Merge overlapping intervals
Company: Amazon
Role: Software Engineer
Category: Coding & Algorithms
Difficulty: Medium
Interview Round: Technical Screen
Quick Answer: Merge overlapping intervals evaluates algorithm design, data structures, correctness, complexity, edge cases, and implementation details in a realistic interview setting.
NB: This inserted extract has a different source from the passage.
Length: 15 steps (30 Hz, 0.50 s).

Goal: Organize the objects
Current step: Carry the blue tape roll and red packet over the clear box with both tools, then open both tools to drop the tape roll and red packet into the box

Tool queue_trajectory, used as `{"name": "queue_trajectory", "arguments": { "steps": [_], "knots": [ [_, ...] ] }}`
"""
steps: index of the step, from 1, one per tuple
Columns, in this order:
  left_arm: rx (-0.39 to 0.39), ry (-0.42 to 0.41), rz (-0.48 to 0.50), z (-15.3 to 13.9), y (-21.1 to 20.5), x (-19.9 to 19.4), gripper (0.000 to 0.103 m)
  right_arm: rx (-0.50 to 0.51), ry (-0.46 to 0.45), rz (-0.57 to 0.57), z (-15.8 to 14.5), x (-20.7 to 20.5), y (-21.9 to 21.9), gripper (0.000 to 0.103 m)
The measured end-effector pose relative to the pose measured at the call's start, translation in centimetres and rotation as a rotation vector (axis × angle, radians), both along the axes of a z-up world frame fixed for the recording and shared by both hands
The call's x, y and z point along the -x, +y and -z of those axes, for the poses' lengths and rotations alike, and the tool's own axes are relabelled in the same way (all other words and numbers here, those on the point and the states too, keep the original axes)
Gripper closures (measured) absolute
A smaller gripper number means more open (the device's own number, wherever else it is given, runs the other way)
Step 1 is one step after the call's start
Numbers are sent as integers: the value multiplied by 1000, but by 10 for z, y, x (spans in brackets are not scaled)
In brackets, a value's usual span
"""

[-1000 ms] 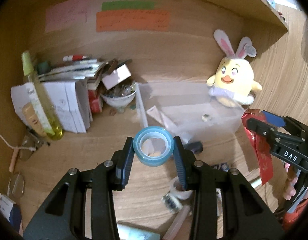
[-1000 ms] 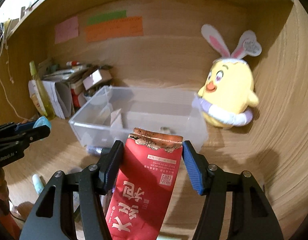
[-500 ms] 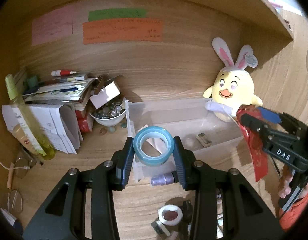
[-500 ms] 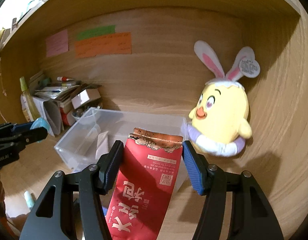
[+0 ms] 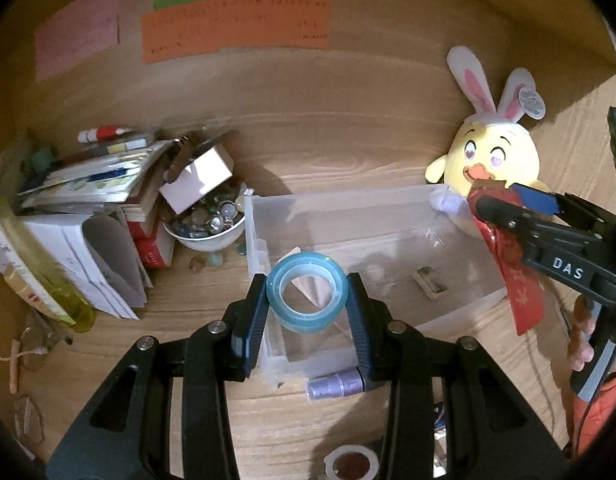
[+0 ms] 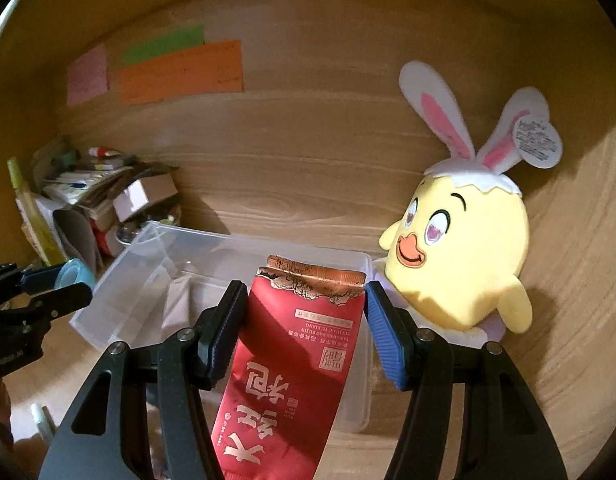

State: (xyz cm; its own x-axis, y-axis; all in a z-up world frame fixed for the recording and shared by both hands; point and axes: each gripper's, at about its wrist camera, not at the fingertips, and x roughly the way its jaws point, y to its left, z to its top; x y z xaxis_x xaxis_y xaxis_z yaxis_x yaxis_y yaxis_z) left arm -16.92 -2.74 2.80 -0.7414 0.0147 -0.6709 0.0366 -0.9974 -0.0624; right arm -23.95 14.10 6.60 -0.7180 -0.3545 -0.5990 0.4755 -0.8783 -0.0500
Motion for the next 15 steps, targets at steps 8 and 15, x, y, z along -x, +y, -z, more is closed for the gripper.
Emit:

A strong answer states assumptions, handles edge cases, explains trade-offs, and shows how to validate the result clearly.
Constraints
- 0 <= number of intervals <= 10^5
- Each interval is [start, end) with start <= end
- -10^9 <= start <= end <= 10^9
- Intervals may be given in any order (unsorted)
- Half-open semantics: intervals touching exactly at a boundary (next.start == current.end) are merged
Examples
Input: [[1, 3], [2, 6], [8, 10], [15, 18]]
Expected Output: [[1, 6], [8, 10], [15, 18]]
Explanation: [1,3] and [2,6] overlap (2 < 3) and merge into [1,6]; the others are disjoint.
Input: [[1, 4], [4, 5]]
Expected Output: [[1, 5]]
Explanation: Half-open intervals touching at boundary 4 (next.start == current.end) are contiguous and merge into [1,5].
Input: []
Expected Output: []
Explanation: Empty input returns an empty list.
Input: [[1, 4]]
Expected Output: [[1, 4]]
Explanation: A single interval is returned unchanged.
Input: [[1, 10], [2, 3], [4, 5]]
Expected Output: [[1, 10]]
Explanation: Both [2,3] and [4,5] are fully nested inside [1,10], so everything collapses to [1,10].
Input: [[-5, -1], [-3, 0], [2, 4]]
Expected Output: [[-5, 0], [2, 4]]
Explanation: Negative coordinates: [-5,-1] and [-3,0] overlap and merge to [-5,0]; [2,4] is separate.
Input: [[3, 5], [1, 2], [6, 8], [2, 3]]
Expected Output: [[1, 5], [6, 8]]
Explanation: Unsorted input; after sorting, [1,2],[2,3],[3,5] chain-merge into [1,5] via boundary touches and overlap.
Input: [[1, 4], [5, 6]]
Expected Output: [[1, 4], [5, 6]]
Explanation: There is a gap between 4 and 5 (5 > 4), so the intervals stay separate.
Input: [[2, 2], [2, 5]]
Expected Output: [[2, 5]]
Explanation: Zero-length interval [2,2] merges with [2,5] since 2 <= 2.
Hints
- Sort the intervals by their start coordinate first — this guarantees any interval that overlaps the current merged block starts at or after the current block's start.
- Walk through the sorted list maintaining a single 'current' merged interval. For each next interval, if next.start <= current.end the two overlap or touch, so extend current.end = max(current.end, next.end).
- If next.start > current.end there is a gap, so finalize the current interval and begin a new one. Handle the empty-input case up front by returning an empty list.